Since marriage equality happened, big, gay love is taking over the world. Which is exactly the way it should be — as far as forward-thinking, equality-minded people are concerned, anyway. Some more conservative parents, on the other hand, might be crying hetero tears into their pillows as they picture their spawn burning in the darkest corners of hell. Or if they're not staunchly opposed to your sexual orientation, maybe they're just not sure how to feel. Either way, the truth is that it's really hard to have parents who don't support your sexuality. It feels like they're rejecting the very core of your existence. And no matter how proud and confident you are, it has the power to make you feel like a child who has done something terribly wrong. Plus, it’s lonely and scary to live without parental support.
In fact, almost one-third of LGBTQ young people say their biggest worry is that the people they love will not accept them once they come out. That’s some really difficult and unfair territory to navigate, especially if your parents are everything to you. So how do you handle unsupportive parents? Every situation is different and some people are never safe or comfortable coming out. But if you are, and you don’t get the best reaction, here are some tips to try to help you (and your parents) move toward a healthy, supportive situation.
1. Give them time
While it's preferable that they go full Oprah-love on you the moment you come out, they could just need time to wrap their brains around things. That's reasonable. It took me longer to accept that I loved Taylor Swift than it took my mom to accept that I was a lesbian. We all come to the right side of things in our own time and in our own way.
2. Give them the facts
3. Remind them that there is more to you than sex
So many people immediately want to discuss sex whenever the whole gay thing comes up. Gently remind them that you're a whole person, and that being gay is not just about sex, and it's not your only defining characteristic by any means. Don't let them make the things you may or may not do with your genitals into your whole identity. They don't need to know what you do in the bedroom any more than you need to know how they get down. If you have to go there, ask them if straight sex is what their whole lives are about. They'll probably say no.
4. Push but don't shove
Some people have parents who don't support their sexuality, but support them as loved ones.
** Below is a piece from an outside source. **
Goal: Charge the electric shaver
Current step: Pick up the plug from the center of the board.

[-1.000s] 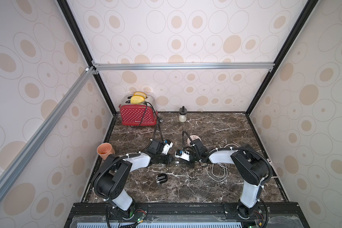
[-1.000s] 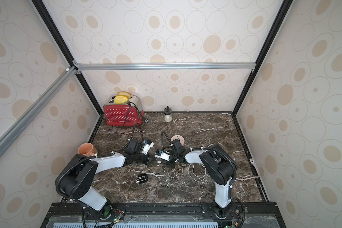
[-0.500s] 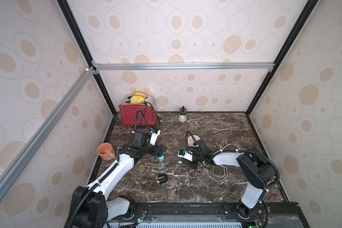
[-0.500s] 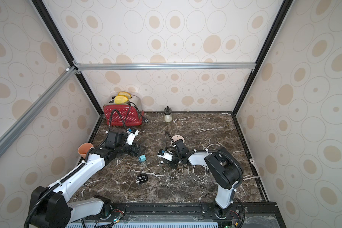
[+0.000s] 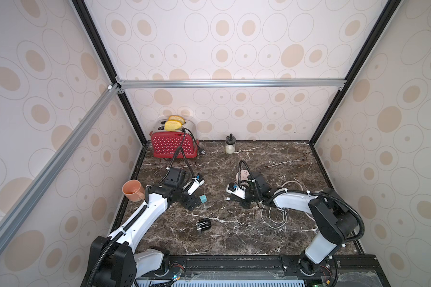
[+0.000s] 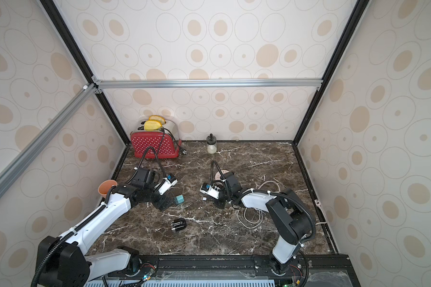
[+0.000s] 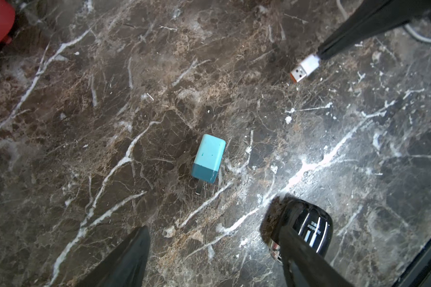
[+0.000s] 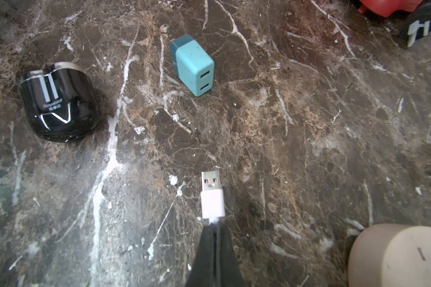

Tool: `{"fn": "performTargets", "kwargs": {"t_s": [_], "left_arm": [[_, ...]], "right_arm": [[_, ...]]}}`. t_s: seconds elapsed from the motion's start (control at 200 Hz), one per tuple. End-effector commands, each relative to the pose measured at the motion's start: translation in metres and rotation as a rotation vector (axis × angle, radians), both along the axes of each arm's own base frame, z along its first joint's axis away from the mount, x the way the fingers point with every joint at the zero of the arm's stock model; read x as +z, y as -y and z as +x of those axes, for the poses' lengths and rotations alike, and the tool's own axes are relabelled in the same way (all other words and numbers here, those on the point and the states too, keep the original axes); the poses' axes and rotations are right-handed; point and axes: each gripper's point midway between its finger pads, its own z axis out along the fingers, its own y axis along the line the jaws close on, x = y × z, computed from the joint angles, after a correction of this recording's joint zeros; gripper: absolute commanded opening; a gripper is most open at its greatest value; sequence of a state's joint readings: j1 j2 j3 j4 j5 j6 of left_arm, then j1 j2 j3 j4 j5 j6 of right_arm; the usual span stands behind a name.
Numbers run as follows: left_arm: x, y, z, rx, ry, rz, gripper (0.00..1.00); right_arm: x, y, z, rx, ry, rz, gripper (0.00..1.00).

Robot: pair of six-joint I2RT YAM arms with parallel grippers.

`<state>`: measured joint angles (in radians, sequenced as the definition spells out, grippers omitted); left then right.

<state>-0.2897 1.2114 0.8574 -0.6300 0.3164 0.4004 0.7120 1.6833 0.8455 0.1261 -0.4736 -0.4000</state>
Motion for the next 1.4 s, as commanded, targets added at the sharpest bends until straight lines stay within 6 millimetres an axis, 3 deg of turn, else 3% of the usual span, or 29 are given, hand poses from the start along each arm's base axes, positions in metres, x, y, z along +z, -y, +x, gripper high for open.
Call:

If you're lucky enough to have parents who love you, and want you in their lives, it might be worth it to agree to disagree. You'll still have moments of anger and sadness when the subject comes up, but you might find being the bigger person is better than having no relationship with your parents at all.
5. Cut your losses
On the same token, if it fills you with heartbreak and anger to have parents who don't support your sexuality, it's OK to distance yourself from them or even sever ties. Sometimes it's the only thing you can do. Your parents don't get to keep you from living a healthy, happy life — especially when you haven't done anything wrong. You also have to remember that while you can help them through this process, it's ultimately not your job to make your sexuality OK for them.